### What is being asked
How many of the lines in the material below contain the word "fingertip"? Give the number alone.
**** Material provided
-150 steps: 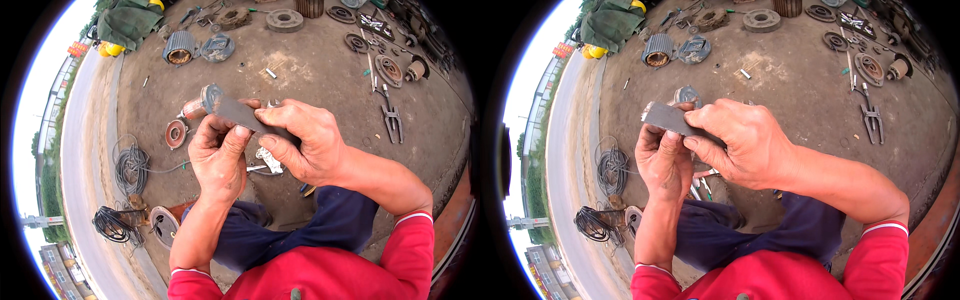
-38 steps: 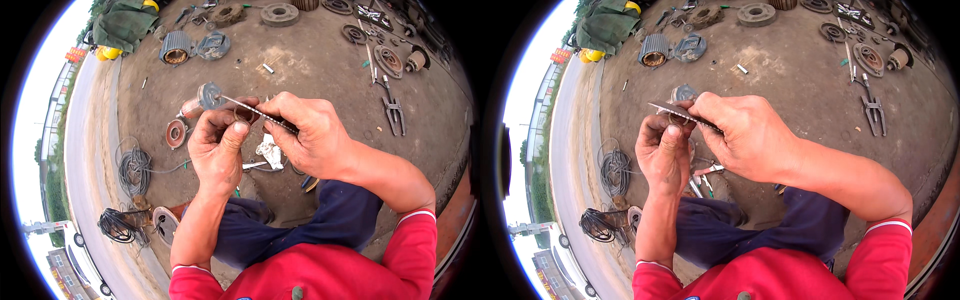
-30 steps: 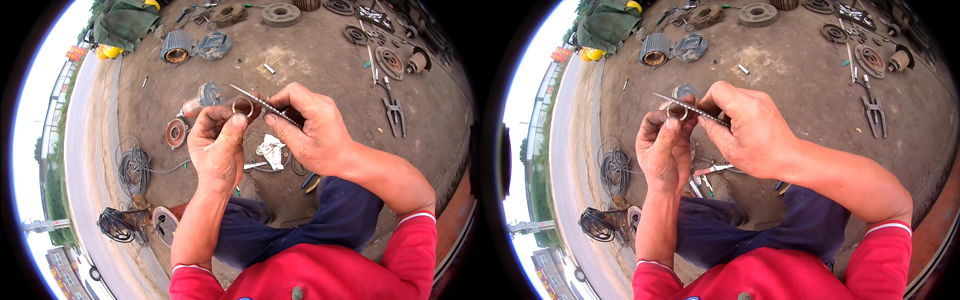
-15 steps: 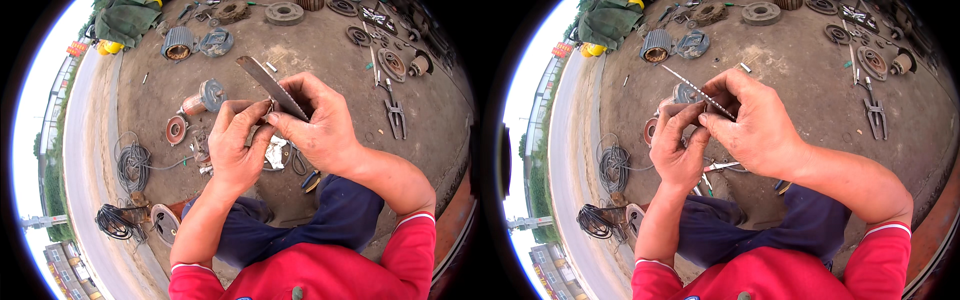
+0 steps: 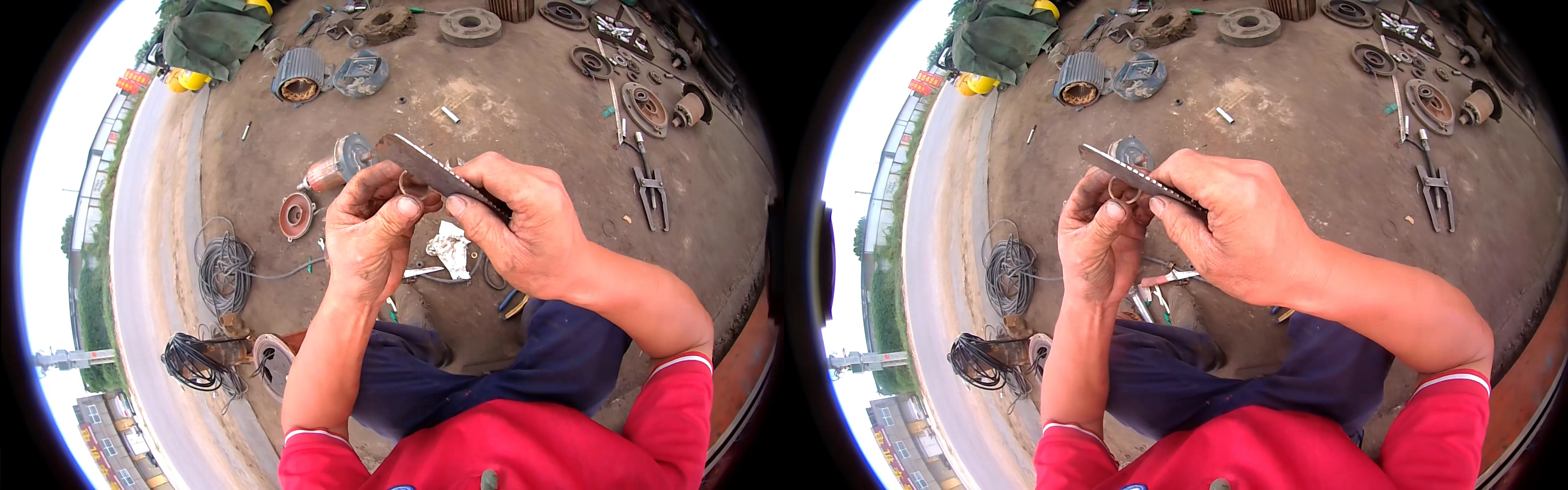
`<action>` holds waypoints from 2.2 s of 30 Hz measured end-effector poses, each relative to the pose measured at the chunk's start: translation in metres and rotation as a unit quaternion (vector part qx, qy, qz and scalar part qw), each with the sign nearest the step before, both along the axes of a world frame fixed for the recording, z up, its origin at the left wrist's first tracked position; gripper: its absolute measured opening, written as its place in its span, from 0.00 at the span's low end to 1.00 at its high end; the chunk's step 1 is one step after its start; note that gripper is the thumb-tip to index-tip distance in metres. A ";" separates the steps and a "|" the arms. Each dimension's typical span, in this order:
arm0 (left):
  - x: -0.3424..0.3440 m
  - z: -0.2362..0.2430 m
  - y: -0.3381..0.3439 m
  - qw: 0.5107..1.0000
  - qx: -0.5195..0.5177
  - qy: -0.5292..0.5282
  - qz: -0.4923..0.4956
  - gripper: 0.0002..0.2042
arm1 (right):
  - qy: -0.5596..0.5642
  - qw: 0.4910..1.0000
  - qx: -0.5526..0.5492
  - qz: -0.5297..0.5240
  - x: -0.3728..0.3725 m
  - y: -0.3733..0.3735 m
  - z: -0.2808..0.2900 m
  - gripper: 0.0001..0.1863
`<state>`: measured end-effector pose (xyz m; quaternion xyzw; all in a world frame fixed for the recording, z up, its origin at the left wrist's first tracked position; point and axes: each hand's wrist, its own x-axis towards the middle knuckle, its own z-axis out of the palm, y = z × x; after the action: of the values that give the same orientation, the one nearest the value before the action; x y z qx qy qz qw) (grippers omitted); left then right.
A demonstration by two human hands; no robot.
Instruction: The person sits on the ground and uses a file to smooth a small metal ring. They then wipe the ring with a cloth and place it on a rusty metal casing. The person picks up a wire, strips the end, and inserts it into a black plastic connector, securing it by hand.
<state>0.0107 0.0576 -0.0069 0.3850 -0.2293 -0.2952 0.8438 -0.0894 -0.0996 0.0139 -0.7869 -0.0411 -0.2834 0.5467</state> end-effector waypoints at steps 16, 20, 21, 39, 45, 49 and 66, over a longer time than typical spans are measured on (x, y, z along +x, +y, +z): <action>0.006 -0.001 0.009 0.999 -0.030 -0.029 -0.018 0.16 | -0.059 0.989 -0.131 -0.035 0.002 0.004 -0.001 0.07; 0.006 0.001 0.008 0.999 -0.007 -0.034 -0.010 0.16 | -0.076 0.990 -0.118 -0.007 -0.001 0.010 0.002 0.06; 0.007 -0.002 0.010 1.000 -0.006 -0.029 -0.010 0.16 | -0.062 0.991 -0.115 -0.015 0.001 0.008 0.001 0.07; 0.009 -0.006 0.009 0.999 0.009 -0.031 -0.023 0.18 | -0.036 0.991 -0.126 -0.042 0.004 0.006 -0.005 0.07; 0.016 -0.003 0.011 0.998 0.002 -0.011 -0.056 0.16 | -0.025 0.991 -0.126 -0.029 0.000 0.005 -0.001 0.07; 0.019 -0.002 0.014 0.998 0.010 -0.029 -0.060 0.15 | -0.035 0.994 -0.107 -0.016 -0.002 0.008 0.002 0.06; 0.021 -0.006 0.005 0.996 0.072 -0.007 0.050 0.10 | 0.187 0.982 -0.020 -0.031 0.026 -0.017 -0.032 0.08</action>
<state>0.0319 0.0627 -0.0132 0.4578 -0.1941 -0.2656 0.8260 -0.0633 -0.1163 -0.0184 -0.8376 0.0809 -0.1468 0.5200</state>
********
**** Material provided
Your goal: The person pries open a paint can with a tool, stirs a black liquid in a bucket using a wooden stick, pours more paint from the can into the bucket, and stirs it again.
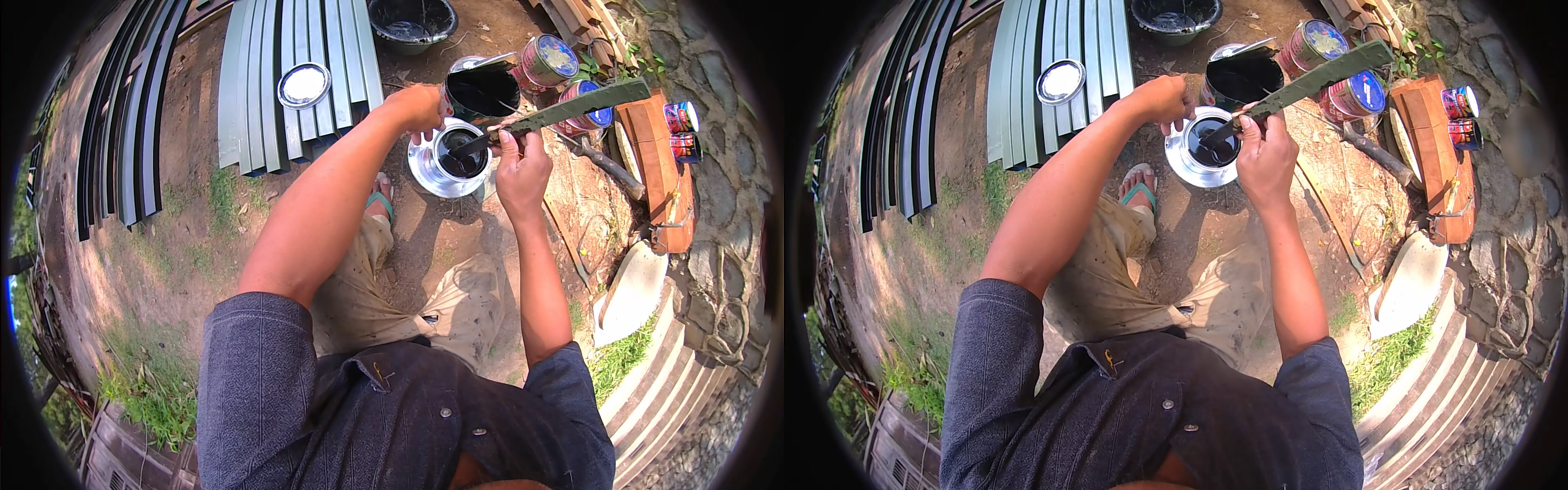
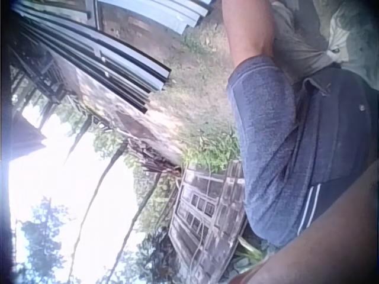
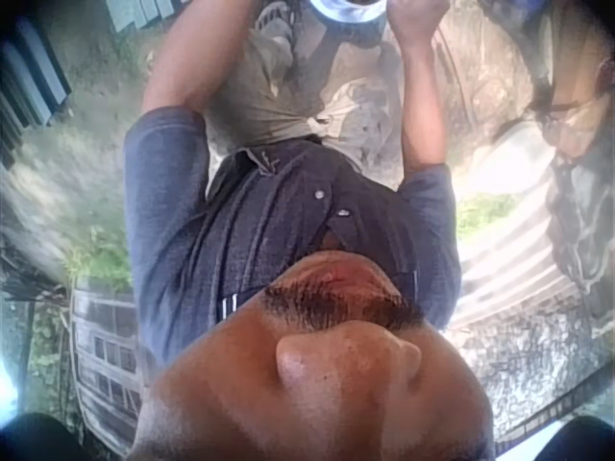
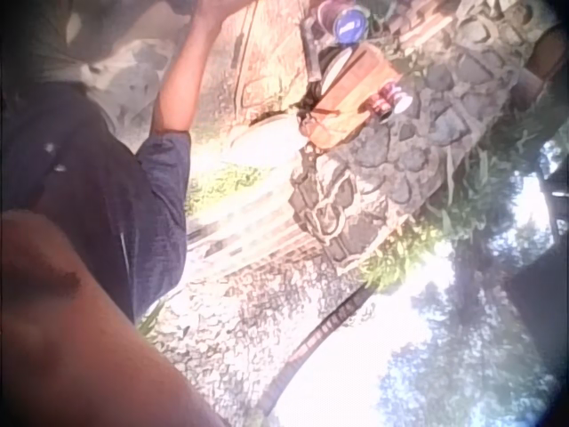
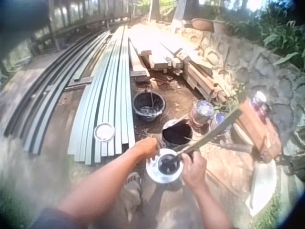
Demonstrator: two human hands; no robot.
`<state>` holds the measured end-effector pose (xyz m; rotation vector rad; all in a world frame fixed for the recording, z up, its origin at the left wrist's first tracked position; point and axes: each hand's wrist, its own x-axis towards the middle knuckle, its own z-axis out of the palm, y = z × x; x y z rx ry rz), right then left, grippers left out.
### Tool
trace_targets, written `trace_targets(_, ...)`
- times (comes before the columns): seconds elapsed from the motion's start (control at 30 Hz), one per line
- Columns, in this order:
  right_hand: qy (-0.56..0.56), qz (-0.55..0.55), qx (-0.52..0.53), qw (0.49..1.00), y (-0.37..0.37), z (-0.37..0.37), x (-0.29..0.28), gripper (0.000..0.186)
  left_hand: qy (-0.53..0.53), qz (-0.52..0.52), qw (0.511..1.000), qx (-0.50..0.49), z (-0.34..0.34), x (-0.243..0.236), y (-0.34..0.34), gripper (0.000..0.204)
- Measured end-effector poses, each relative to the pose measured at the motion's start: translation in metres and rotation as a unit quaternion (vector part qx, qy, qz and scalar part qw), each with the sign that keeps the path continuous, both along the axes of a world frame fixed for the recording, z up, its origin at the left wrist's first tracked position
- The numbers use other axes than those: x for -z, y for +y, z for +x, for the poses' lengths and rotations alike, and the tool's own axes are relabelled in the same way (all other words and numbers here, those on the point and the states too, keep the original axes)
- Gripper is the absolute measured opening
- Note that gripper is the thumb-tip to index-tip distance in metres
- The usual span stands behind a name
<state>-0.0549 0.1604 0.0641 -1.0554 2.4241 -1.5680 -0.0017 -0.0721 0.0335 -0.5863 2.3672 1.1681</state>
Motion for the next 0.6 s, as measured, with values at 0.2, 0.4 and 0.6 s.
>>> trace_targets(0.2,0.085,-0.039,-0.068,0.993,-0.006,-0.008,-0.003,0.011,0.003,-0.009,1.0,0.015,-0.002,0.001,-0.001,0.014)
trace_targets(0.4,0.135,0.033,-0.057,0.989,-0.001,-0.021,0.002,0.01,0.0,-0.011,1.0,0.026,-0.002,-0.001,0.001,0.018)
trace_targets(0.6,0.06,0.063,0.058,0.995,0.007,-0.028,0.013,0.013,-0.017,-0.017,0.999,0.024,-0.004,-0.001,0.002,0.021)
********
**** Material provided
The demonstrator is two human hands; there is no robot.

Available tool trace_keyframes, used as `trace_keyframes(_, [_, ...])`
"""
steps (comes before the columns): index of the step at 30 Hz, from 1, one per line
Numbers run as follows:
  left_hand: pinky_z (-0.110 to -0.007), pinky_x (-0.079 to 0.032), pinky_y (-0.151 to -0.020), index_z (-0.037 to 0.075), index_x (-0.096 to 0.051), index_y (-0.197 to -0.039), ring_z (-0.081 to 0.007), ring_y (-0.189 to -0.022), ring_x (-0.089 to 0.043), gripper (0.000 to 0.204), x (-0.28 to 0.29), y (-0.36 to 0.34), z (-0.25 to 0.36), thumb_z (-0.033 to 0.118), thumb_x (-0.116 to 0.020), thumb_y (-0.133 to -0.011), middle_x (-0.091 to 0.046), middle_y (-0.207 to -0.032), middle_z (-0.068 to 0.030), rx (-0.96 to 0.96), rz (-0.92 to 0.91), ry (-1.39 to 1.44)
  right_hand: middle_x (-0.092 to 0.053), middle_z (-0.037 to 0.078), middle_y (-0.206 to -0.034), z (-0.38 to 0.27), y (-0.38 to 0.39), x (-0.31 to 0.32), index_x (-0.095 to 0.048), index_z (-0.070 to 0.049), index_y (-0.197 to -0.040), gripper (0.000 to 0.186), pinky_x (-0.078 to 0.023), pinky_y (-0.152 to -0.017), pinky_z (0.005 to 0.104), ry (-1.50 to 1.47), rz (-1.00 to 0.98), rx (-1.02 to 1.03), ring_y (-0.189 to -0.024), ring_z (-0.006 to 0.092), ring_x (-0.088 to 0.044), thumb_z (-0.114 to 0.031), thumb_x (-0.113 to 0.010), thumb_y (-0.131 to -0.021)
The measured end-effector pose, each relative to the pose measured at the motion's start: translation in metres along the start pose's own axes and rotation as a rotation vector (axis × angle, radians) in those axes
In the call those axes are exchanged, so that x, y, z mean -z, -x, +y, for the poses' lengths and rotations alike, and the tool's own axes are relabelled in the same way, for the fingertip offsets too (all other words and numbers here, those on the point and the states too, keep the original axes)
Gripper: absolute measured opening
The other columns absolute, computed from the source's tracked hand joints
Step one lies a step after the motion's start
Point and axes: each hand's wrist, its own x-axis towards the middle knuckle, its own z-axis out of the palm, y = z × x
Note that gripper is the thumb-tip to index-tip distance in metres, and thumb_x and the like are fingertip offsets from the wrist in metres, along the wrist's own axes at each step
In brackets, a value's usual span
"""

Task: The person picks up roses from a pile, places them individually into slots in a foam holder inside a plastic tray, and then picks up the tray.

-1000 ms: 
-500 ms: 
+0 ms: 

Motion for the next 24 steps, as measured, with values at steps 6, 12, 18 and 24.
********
### Exercise output
2